_Exercise directions_. Copy out all of the data below with no alterations.
• • • •
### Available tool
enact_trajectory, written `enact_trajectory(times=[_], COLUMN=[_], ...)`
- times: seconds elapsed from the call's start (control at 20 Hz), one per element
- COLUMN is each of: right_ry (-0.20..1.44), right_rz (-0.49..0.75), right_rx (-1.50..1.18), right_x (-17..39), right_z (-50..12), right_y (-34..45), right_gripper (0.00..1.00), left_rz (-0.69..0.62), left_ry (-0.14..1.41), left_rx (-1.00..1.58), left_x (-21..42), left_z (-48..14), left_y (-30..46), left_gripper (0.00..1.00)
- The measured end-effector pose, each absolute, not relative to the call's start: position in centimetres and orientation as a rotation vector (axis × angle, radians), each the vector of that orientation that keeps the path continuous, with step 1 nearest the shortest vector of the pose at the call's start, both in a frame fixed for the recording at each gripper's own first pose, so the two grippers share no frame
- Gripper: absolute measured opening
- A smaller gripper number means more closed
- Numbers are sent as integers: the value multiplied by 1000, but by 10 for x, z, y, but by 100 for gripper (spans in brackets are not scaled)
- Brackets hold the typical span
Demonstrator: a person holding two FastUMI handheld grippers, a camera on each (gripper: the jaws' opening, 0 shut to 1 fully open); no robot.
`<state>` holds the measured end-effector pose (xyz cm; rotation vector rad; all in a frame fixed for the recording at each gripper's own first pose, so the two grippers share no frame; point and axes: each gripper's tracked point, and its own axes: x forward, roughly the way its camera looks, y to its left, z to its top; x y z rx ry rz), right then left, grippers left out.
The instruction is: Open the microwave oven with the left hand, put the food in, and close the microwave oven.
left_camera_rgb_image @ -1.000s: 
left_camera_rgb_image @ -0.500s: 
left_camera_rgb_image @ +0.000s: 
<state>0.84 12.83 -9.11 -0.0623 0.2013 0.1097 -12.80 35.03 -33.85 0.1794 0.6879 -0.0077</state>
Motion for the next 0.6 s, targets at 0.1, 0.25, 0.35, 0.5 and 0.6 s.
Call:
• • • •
_Answer space_.
### Available tool
enact_trajectory, written `enact_trajectory(times=[_], COLUMN=[_], ...)`
- times: seconds elapsed from the call's start (control at 20 Hz), one per element
- COLUMN is each of: right_ry (-0.20..1.44), right_rz (-0.49..0.75), right_rx (-1.50..1.18), right_x (-17..39), right_z (-50..12), right_y (-34..45), right_gripper (0.00..1.00), left_rz (-0.69..0.62), left_ry (-0.14..1.41), left_rx (-1.00..1.58), left_x (-21..42), left_z (-48..14), left_y (-30..46), left_gripper (0.00..1.00)
- The measured end-effector pose, each absolute, not relative to the call's start: position in centimetres and orientation as a rotation vector (axis × angle, radians), each the vector of that orientation that keeps the path continuous, with step 1 nearest the shortest vector of the pose at the call's start, both in a frame fixed for the recording at each gripper's own first pose, so the two grippers share no frame
- Gripper: absolute measured opening
- A smaller gripper number means more closed
- Numbers are sent as integers: the value multiplied by 1000, but by 10 for x, z, y, but by 100 for gripper (spans in brackets are not scaled)
- Brackets hold the typical span
Demonstrator: a person holding two FastUMI handheld grippers, a camera on each (gripper: the jaws' opening, 0 shut to 1 fully open); no robot.
`<state>` holds the measured end-effector pose (xyz cm; rotation vector rad; all in a frame fixed for the recording at each gripper's own first pose, so the two grippers share no frame; point and axes: each gripper's tracked point, and its own axes: x forward, roughly the way its camera looks, y to its left, z to its top; x y z rx ry rz), right then left, grippers left out.
The instruction is: Open the microwave oven with the left hand, put the food in, and close the microwave oven.
left_camera_rgb_image @ -1.000s: 
left_camera_rgb_image @ -0.500s: 
left_camera_rgb_image @ +0.000s: 
<state>0.84 12.83 -9.11 -0.0623 0.2013 0.1097 -12.80 35.03 -33.85 0.1794 0.6879 -0.0077</state>
Motion for the next 0.6 s, targets at 0.1, 0.25, 0.35, 0.5 and 0.6 s.
Call:

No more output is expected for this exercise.